(Dataset items)
____

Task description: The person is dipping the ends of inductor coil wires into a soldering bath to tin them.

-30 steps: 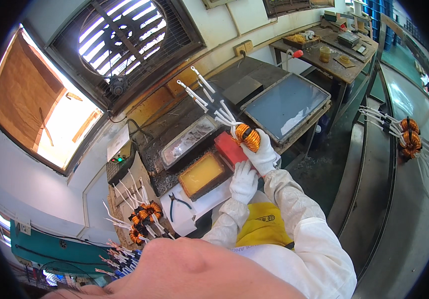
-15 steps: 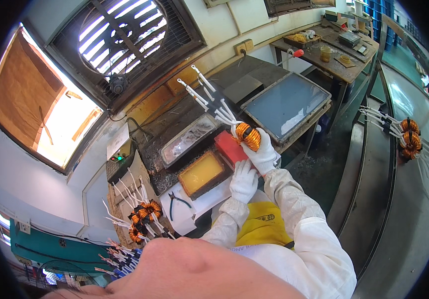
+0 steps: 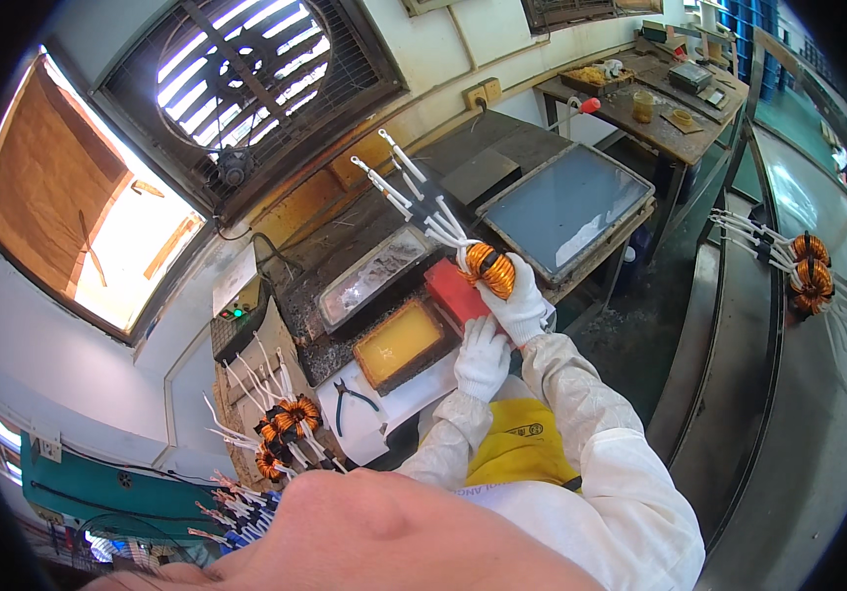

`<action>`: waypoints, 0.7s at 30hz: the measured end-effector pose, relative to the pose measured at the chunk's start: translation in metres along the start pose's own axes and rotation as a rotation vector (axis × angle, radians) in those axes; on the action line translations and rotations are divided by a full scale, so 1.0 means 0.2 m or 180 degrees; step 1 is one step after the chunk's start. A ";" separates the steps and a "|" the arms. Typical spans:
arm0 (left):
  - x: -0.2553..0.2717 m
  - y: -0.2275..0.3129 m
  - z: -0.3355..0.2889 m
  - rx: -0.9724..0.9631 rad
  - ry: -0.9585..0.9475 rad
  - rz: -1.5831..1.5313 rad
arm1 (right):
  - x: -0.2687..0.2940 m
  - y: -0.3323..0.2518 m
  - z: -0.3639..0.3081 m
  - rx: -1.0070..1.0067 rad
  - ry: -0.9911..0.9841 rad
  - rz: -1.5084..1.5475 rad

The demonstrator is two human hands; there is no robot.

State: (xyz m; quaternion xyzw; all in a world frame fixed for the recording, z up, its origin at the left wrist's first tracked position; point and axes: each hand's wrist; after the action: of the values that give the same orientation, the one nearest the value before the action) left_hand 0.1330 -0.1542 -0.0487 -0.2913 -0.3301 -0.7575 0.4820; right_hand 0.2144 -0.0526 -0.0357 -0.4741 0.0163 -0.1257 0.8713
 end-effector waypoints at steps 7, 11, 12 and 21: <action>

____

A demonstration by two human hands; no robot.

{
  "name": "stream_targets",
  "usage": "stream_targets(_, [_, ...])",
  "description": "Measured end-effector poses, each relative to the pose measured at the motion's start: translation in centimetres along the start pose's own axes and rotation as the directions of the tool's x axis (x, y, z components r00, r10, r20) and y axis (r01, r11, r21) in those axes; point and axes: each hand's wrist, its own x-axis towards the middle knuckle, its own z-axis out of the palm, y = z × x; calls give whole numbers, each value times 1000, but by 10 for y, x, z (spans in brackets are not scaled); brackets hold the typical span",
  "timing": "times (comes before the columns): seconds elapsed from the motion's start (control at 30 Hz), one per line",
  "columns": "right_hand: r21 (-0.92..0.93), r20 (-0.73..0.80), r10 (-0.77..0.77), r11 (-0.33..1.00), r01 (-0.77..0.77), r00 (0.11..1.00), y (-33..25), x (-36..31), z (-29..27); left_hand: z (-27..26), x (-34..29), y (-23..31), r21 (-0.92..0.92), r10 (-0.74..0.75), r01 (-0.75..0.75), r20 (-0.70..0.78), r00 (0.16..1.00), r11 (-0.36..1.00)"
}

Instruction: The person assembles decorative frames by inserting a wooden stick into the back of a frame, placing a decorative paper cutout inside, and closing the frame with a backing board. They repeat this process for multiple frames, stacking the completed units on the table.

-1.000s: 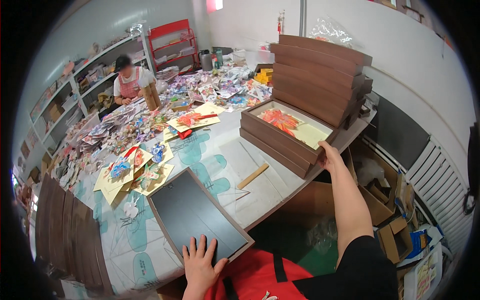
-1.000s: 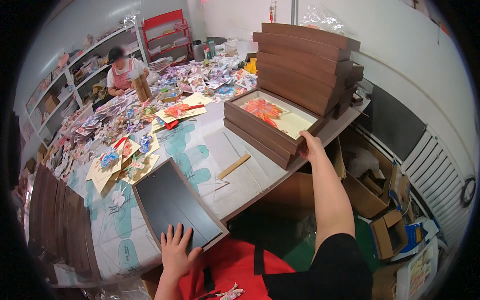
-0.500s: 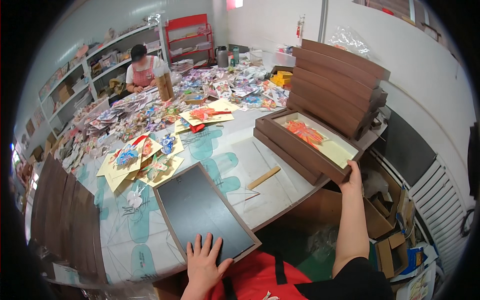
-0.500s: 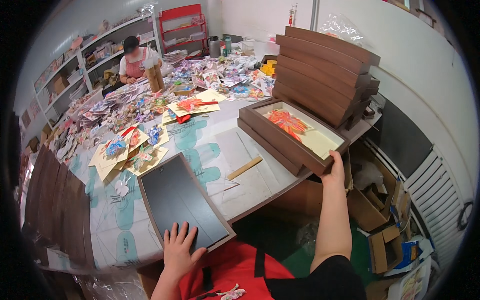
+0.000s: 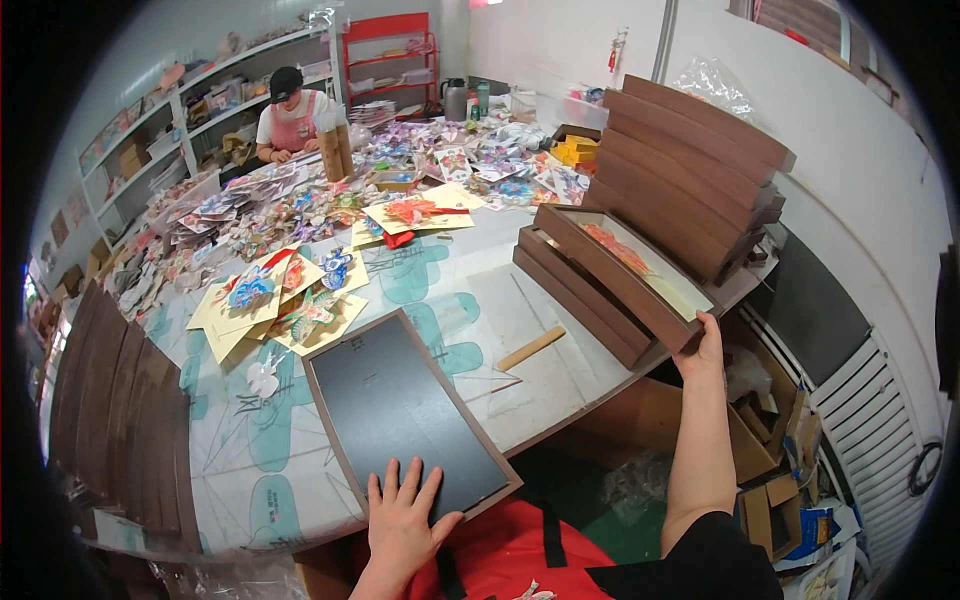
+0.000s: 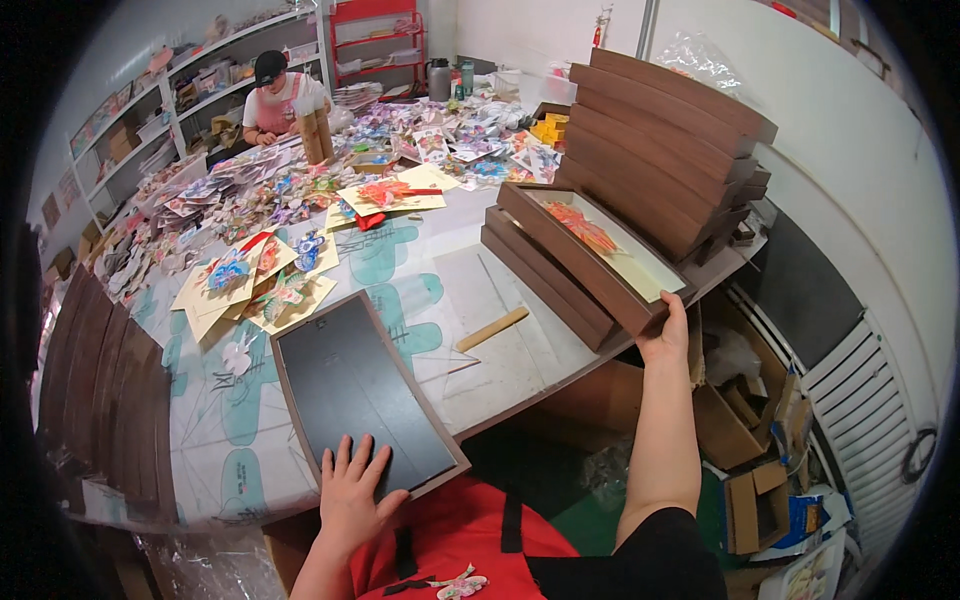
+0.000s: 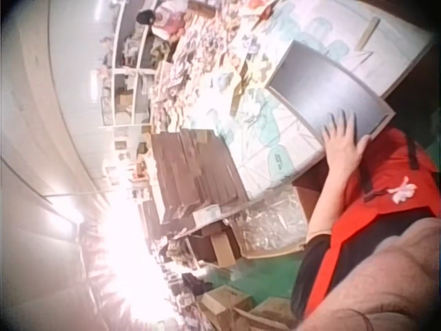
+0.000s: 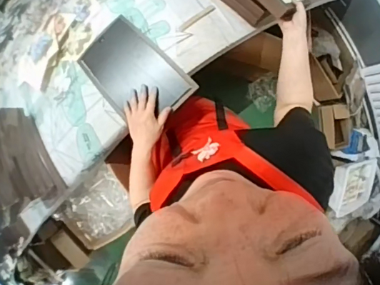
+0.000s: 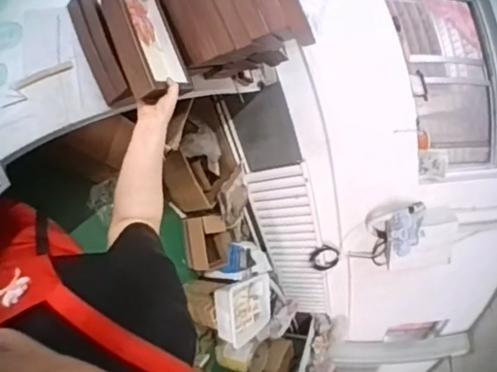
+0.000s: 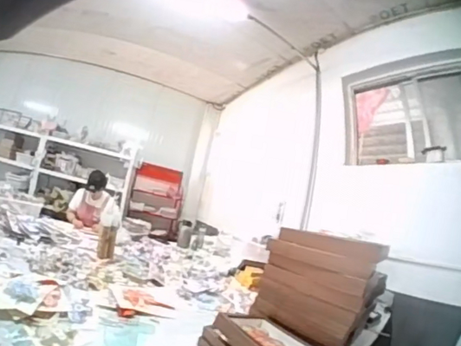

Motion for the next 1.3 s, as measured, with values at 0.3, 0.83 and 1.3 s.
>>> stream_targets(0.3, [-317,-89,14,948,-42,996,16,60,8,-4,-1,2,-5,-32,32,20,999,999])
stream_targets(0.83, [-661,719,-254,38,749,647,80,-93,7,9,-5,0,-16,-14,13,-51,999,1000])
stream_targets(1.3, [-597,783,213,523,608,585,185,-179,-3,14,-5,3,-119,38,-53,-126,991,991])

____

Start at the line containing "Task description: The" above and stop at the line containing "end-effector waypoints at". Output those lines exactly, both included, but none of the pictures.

= ANSWER BELOW =
Task description: The person is dipping the ends of inductor coil wires into a soldering bath to tin them.

-30 steps: 
-15 steps: 
+0 steps: 

`<action>`: waypoints, 0.7s at 30hz: the measured end-effector pose, relative to the pose measured at the chunk's start: translation in metres along the start pose's own axes and rotation as a rotation vector (axis × angle, radians) in those axes; on the action line translations and rotations are divided by a full scale, so 1.0 means 0.2 m or 180 degrees; step 1 is one step after the chunk's start. A ";" separates the steps and a "|" the arms. Typical spans:
arm0 (left):
  - x: -0.2553..0.2717 m
  - y: -0.2275..0.3129 m
  - z: -0.3355..0.2889 m
  - rx: -0.9724..0.9631 rad
  - ry: -0.9585..0.9475 rad
  - rz: -1.5831..1.5313 rad
arm1 (right):
  - x: -0.2687..0.2940 m
  - y: -0.3323..0.2518 m
  - z: -0.3639..0.3081 m
  - rx: -1.0070..1.0067 rad
  - ry: -0.9911..0.9841 rad
  - rz: -1.5084..1.5475 rad

The demonstrator is two human hands; there is no robot.

State: (xyz m; quaternion xyzw; all in a world frame fixed for the recording, z up, its origin at the left wrist's first tracked position; point and axes: each hand's wrist; after the action: of the values that give the same orientation, the one nearest the value before the action) left_hand 0.1330 -0.1542 -0.0487 -0.2913 -0.3301 -0.7575 0.4820; right_hand 0.2144 -0.0526 -0.0357 -0.4741 0.0163 -0.1257 0.8713
 end-effector waypoints at steps 7, 11, 12 and 21: <action>

None of the exercise remains to be done.